- Provided information

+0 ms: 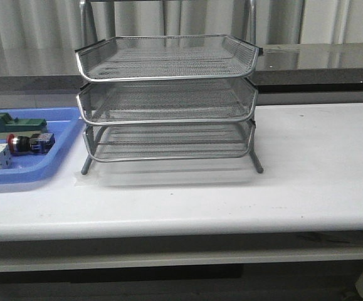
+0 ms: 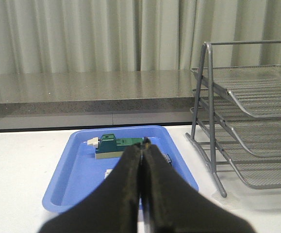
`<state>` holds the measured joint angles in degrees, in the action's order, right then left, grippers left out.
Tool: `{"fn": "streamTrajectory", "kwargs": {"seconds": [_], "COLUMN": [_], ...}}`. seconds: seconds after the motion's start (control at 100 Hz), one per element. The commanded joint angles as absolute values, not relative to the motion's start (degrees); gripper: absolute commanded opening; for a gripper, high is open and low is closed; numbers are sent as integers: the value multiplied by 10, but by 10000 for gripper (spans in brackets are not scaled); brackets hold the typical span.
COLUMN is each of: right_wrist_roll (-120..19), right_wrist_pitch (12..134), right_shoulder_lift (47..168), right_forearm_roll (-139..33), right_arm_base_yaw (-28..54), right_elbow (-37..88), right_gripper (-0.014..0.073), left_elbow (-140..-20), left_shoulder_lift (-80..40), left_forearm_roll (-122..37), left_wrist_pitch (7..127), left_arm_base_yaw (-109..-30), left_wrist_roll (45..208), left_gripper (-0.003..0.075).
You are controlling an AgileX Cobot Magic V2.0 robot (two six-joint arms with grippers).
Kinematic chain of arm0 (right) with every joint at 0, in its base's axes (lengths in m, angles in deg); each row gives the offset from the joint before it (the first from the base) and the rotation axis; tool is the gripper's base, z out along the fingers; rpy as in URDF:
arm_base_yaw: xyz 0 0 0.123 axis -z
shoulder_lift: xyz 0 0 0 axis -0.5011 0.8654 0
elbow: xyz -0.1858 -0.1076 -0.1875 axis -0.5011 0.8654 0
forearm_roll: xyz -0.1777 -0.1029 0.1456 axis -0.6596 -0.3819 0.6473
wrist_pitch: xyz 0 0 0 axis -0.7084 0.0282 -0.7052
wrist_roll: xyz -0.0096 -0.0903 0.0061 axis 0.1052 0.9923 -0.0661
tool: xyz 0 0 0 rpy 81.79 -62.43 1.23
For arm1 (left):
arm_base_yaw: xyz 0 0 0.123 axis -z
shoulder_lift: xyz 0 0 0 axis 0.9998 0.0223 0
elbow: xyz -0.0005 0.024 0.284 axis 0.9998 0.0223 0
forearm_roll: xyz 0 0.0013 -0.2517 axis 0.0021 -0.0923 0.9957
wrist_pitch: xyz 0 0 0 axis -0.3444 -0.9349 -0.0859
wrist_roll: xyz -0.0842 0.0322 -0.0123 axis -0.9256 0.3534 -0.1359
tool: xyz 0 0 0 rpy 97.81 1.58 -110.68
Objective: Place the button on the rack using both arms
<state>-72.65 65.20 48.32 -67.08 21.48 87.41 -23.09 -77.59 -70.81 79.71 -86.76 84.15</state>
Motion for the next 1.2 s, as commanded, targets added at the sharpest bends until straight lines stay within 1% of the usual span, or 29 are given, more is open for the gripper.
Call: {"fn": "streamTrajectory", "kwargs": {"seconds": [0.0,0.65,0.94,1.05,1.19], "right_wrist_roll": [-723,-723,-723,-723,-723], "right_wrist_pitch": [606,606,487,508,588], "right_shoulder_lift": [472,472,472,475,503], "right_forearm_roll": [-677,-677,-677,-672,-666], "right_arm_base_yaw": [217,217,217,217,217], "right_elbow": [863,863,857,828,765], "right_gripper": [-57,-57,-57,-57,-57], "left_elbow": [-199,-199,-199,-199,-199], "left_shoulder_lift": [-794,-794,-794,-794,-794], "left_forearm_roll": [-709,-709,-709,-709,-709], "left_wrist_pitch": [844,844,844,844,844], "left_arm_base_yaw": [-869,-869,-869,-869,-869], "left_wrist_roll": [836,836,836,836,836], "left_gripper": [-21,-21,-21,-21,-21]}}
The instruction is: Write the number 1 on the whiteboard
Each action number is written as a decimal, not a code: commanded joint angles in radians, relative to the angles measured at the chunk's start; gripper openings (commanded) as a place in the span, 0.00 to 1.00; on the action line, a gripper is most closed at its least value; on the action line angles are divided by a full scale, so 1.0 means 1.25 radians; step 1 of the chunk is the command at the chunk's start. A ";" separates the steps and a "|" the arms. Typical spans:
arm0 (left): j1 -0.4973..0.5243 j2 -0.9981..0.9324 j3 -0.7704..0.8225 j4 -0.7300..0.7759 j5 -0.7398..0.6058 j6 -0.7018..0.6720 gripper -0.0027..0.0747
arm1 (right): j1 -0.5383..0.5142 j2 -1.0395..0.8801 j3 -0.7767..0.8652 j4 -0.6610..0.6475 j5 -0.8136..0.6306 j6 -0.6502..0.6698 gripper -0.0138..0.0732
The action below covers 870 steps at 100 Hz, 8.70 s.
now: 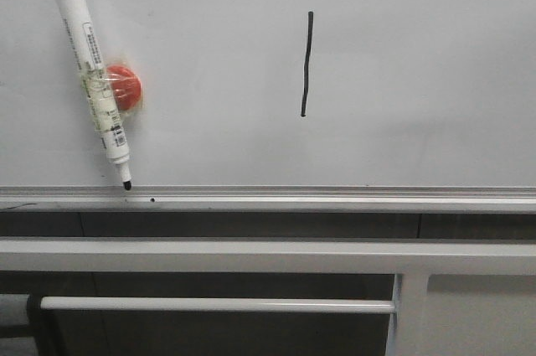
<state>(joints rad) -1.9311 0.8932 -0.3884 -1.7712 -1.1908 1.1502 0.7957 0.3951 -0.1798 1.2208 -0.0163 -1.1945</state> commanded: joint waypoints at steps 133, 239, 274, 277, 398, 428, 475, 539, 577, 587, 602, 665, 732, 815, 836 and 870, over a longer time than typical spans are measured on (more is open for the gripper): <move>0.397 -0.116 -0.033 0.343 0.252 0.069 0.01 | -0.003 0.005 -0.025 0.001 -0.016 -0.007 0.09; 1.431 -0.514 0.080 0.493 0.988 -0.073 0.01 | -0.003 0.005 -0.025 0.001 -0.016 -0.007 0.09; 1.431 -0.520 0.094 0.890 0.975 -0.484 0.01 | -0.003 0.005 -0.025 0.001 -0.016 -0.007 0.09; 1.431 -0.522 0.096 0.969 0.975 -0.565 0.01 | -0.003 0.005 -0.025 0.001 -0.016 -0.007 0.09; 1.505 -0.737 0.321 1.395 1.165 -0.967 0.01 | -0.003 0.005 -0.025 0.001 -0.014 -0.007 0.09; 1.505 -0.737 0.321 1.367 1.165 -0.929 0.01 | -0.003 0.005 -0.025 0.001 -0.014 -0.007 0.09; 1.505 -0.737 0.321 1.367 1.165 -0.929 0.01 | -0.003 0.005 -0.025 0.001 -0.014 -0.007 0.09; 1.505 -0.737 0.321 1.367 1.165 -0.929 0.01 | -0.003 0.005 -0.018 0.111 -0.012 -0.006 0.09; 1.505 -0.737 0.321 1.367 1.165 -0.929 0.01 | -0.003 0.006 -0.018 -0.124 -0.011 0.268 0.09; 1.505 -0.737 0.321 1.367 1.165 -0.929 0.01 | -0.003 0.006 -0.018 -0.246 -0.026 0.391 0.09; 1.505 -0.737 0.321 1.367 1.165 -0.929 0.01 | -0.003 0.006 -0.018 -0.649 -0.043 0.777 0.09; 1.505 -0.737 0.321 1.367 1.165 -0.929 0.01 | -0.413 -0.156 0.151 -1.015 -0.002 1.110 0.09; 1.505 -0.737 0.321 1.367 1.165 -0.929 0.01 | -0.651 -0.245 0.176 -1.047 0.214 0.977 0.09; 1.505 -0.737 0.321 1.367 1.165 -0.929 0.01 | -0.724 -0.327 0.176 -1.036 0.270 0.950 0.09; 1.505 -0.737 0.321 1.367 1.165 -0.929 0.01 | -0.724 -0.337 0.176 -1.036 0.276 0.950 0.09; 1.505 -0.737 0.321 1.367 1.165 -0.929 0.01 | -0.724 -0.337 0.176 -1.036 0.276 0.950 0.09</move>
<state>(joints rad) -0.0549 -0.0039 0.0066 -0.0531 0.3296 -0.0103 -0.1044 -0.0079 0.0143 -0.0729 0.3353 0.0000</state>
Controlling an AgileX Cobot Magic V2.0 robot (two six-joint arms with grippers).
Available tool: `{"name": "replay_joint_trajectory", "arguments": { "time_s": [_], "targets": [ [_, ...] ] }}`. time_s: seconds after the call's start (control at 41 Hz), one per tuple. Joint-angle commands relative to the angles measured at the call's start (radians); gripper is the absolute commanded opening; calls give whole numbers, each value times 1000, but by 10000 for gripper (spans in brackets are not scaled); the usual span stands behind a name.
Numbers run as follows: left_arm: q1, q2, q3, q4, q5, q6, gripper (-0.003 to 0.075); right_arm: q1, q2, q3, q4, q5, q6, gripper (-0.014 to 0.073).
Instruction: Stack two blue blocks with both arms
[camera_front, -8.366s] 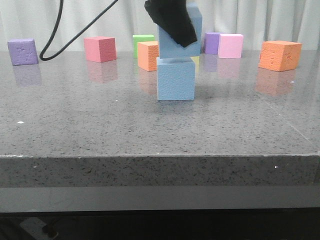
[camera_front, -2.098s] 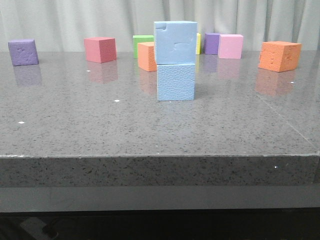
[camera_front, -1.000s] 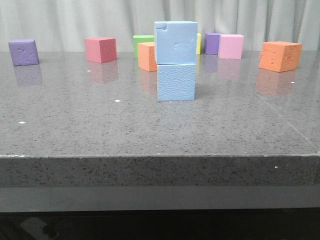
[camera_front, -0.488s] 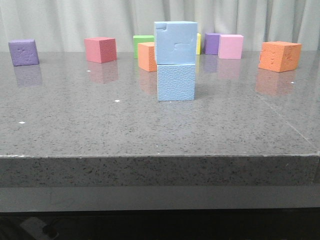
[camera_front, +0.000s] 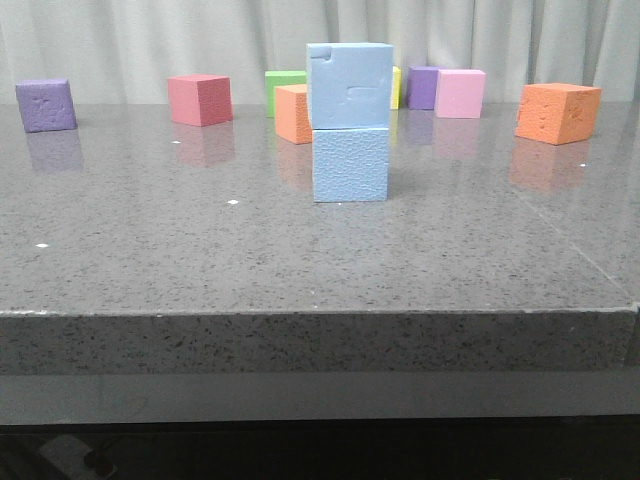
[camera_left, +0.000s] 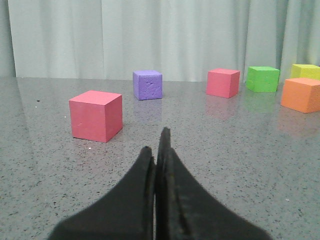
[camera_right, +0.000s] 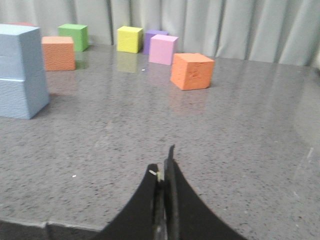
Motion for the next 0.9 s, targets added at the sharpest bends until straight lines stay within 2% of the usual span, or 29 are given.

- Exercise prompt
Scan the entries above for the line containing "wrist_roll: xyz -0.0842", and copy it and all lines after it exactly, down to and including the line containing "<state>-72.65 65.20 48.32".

- Result
wrist_roll: xyz -0.0842 0.0322 -0.0123 axis -0.9256 0.3534 -0.1359
tool: xyz 0 0 0 rpy 97.81 1.58 -110.68
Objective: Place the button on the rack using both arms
<state>-72.65 65.20 48.32 -67.08 21.48 87.41 -23.09 -77.59 -70.81 79.71 -86.76 84.15</state>

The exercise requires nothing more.